**** INPUT ****

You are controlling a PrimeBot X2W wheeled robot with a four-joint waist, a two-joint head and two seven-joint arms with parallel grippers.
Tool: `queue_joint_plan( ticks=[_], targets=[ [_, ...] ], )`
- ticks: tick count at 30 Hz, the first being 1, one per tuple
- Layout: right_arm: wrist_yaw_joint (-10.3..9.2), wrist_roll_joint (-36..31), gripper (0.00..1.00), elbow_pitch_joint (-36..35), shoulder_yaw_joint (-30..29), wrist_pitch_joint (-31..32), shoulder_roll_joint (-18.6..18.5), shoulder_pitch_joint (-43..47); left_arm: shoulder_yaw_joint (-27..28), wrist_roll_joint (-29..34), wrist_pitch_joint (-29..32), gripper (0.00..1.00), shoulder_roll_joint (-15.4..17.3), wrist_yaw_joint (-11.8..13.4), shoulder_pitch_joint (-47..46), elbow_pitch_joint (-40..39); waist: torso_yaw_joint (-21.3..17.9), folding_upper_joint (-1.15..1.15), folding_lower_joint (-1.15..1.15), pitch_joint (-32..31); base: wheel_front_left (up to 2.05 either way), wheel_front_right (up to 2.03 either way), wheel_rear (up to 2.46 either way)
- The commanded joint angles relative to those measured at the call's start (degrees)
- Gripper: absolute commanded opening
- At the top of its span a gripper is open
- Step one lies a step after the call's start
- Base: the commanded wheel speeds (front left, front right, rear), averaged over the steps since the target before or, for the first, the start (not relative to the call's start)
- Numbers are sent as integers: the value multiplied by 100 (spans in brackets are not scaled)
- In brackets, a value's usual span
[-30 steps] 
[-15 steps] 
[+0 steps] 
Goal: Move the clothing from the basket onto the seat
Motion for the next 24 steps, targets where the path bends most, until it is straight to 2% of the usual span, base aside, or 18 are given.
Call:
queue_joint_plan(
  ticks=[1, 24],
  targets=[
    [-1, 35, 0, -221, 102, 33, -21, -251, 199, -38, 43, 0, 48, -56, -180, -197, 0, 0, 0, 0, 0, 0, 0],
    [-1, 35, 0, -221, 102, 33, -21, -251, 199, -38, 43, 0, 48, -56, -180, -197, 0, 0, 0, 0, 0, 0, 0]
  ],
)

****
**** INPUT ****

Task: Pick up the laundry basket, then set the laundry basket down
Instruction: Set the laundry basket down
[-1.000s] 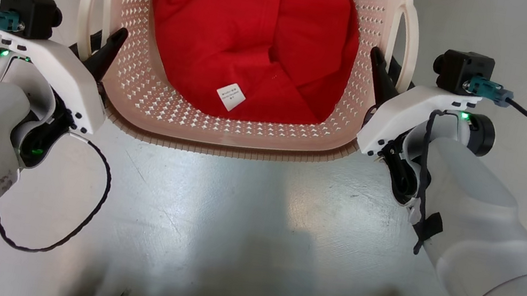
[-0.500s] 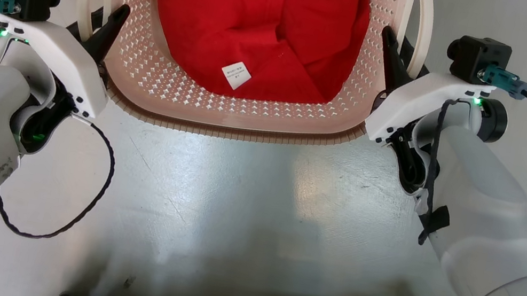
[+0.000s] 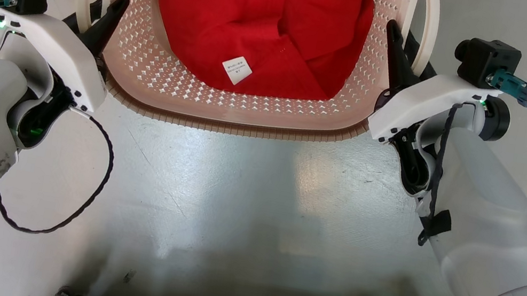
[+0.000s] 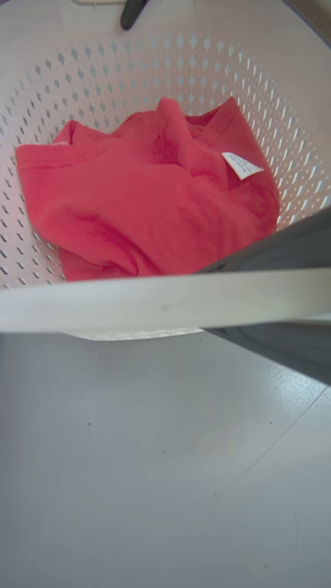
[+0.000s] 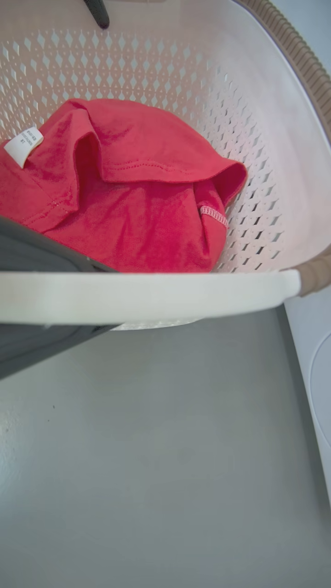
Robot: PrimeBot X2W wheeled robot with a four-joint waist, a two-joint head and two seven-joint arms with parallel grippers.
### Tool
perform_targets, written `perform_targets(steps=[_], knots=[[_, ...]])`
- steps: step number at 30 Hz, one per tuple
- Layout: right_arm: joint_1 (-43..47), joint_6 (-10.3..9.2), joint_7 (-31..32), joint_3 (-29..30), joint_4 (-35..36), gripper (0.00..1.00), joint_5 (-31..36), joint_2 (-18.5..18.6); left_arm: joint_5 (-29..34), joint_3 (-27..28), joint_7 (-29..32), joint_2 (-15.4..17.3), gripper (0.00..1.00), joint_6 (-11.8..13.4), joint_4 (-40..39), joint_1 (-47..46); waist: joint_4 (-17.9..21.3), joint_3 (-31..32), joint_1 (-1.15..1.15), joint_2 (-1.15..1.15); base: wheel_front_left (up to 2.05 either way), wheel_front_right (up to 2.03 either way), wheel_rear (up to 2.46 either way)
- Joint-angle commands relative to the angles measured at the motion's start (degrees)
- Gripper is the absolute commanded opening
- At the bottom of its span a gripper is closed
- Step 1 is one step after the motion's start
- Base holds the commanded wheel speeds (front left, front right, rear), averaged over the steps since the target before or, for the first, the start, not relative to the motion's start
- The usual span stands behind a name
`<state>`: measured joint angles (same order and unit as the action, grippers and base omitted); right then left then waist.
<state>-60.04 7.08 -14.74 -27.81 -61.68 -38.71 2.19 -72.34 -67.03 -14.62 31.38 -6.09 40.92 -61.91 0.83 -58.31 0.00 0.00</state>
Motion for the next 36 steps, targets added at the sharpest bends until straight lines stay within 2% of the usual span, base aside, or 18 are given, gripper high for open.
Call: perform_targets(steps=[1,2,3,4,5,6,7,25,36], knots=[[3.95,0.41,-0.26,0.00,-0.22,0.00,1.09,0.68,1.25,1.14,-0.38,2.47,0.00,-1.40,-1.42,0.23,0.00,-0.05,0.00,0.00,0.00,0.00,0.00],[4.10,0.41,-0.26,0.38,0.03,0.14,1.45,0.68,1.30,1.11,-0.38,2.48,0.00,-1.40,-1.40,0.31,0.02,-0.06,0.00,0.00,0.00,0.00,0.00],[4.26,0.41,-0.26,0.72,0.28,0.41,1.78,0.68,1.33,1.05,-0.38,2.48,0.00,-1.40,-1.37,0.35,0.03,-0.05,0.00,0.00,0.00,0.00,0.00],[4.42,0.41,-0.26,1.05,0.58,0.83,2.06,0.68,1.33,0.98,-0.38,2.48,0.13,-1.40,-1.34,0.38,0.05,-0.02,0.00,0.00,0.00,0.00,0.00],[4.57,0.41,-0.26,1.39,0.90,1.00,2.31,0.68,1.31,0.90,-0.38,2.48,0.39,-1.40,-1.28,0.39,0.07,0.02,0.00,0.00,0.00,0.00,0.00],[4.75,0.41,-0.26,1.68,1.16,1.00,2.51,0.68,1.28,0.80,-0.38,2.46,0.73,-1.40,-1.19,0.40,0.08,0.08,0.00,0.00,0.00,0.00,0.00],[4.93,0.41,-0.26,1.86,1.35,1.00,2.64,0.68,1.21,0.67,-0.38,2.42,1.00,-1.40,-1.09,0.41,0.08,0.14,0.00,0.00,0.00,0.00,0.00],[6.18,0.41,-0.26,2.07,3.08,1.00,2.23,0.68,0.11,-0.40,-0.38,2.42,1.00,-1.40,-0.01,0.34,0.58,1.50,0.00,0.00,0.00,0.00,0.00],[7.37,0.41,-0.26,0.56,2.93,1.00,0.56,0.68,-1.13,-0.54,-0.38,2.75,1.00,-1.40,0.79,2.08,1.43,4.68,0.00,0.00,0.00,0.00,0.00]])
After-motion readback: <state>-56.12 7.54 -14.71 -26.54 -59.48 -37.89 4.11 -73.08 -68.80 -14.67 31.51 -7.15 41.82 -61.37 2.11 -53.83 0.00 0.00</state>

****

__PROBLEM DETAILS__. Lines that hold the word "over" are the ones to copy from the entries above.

__ANSWER TO THIS TASK__.
- Base: the commanded wheel speeds (front left, front right, rear), averaged over the steps since the target before or, for the first, the start (not relative to the call's start)
- Base holds the commanded wheel speeds (front left, front right, rear), averaged over the steps since the target before or, for the first, the start, not relative to the motion's start

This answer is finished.